BEGIN Stored data

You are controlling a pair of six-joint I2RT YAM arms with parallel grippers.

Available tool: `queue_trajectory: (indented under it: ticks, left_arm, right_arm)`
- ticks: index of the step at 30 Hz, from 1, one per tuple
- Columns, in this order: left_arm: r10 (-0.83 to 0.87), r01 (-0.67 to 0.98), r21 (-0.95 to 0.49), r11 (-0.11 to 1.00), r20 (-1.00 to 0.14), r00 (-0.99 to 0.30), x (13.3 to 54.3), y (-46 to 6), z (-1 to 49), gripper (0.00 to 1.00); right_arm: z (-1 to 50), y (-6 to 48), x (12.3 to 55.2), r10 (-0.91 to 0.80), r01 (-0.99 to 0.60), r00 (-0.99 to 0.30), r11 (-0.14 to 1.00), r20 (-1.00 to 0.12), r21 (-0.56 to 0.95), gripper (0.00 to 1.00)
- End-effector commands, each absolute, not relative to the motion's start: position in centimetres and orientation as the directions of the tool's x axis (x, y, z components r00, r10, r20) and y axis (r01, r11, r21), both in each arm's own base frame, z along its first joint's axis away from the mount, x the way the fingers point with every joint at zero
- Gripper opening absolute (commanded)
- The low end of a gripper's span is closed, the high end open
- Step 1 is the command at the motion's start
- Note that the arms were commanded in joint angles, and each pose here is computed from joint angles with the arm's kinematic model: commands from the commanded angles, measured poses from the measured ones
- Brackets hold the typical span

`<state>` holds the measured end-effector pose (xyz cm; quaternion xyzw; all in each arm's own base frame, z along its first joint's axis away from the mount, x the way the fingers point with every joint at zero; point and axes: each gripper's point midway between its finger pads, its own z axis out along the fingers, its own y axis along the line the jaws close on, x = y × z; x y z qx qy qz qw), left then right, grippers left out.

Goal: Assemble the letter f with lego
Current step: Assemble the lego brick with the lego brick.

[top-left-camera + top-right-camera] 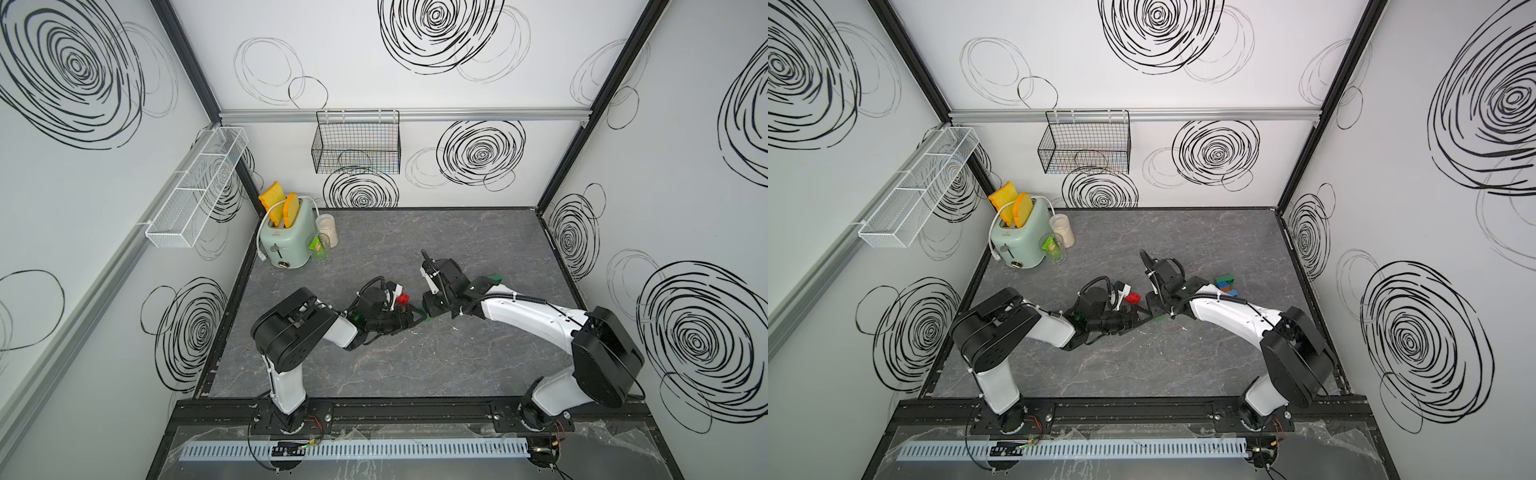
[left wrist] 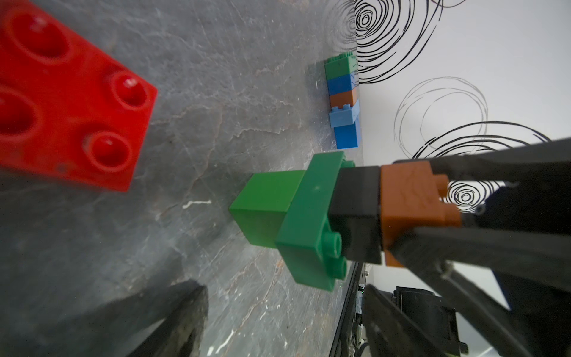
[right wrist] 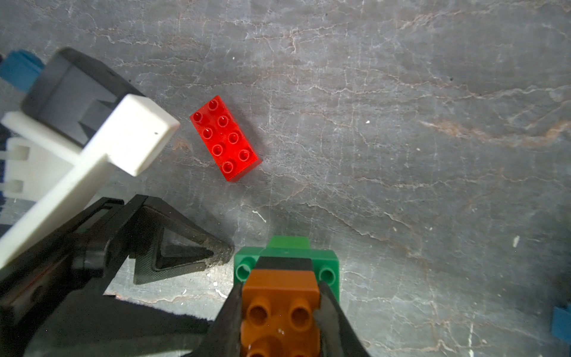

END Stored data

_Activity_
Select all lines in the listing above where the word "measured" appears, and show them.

_Solution to the problem_
- Note that the arms were commanded in joint angles, and each pose here is computed from joint angles with the arm's kinematic model: commands from the commanded angles, measured poses from the measured ones
`<state>` holds the measured end-effector pose (xyz cm; quaternion xyzw; all in each arm's own base frame, z along its first joint's axis away from the mount, x the way the fingers point with every joint at zero; point and axes: each gripper's point midway between its finger pads, its own z axis out along the fingers, its own y axis along the line the jaws close on, x = y × z; x y z qx qy qz qw), left then right, grippers left out.

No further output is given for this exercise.